* **The task**: Look through the data below for the line with "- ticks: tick" and the line with "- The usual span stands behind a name", then output those two and all lines in between, exactly as written.
= Beginning of Section =
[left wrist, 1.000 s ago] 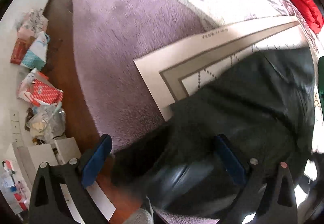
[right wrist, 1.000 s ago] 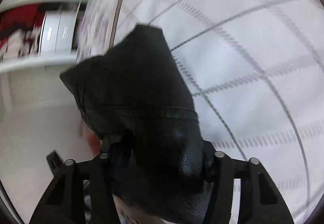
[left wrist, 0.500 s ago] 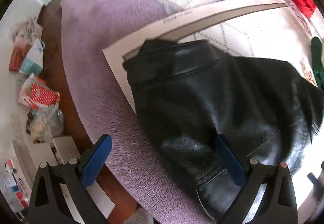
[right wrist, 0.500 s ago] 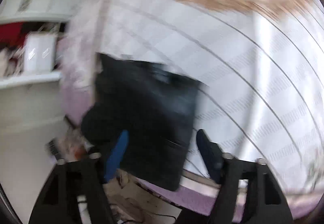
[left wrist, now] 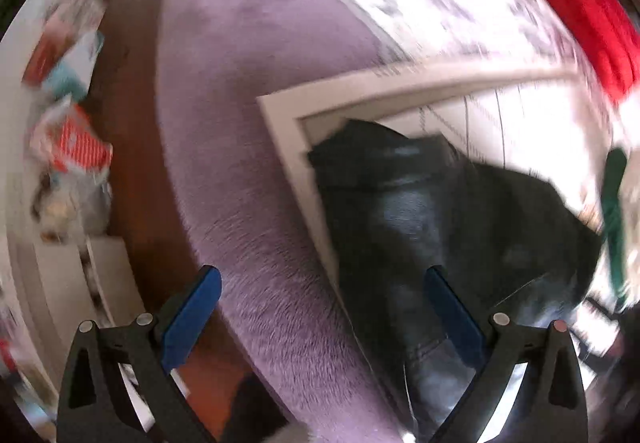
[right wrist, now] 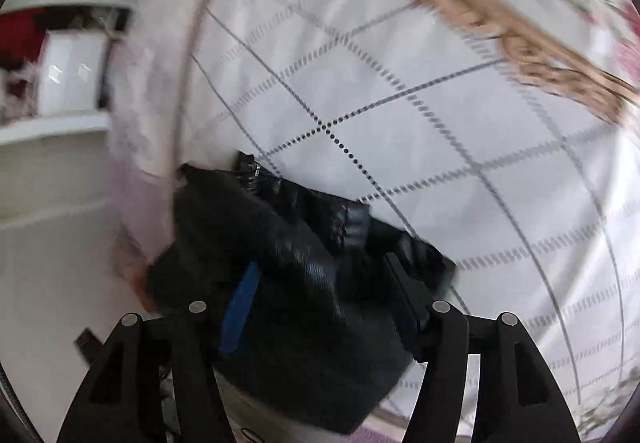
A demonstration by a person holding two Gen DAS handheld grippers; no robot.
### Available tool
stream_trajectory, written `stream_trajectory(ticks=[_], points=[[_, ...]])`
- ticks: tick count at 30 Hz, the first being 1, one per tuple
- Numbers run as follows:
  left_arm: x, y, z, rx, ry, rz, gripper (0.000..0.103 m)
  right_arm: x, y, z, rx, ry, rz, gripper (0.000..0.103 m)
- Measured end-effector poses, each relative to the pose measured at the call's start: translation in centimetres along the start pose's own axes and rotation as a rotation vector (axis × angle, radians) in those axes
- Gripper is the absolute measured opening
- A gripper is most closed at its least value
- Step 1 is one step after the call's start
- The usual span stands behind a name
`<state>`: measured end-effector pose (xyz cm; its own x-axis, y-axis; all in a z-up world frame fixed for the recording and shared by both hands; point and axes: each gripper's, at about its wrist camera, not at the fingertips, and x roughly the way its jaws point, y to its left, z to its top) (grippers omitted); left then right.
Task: Fold large clothes
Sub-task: 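Lift the folded jacket with both grippers and carry it toward the sweater stack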
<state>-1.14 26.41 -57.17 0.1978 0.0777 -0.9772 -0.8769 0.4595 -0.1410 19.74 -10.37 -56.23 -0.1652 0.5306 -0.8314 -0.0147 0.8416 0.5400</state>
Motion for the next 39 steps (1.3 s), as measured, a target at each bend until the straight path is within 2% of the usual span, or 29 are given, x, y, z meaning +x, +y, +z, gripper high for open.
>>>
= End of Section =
* **Result below**:
- ticks: tick count at 30 Hz, the first being 1, one per tuple
- Numbers run as follows:
  left_arm: x, y, z, rx, ry, rz, gripper (0.000..0.103 m)
  right_arm: x, y, z, rx, ry, rz, gripper (0.000..0.103 m)
- Measured end-effector poses, each relative to the pose measured at the call's start: translation in centimetres along the start pose's own axes and rotation as a rotation vector (axis × angle, radians) in those axes
- Gripper is the absolute measured opening
- A gripper is most closed at its least value
- Step 1 is one step after the call's start
- The usual span stands behind a name

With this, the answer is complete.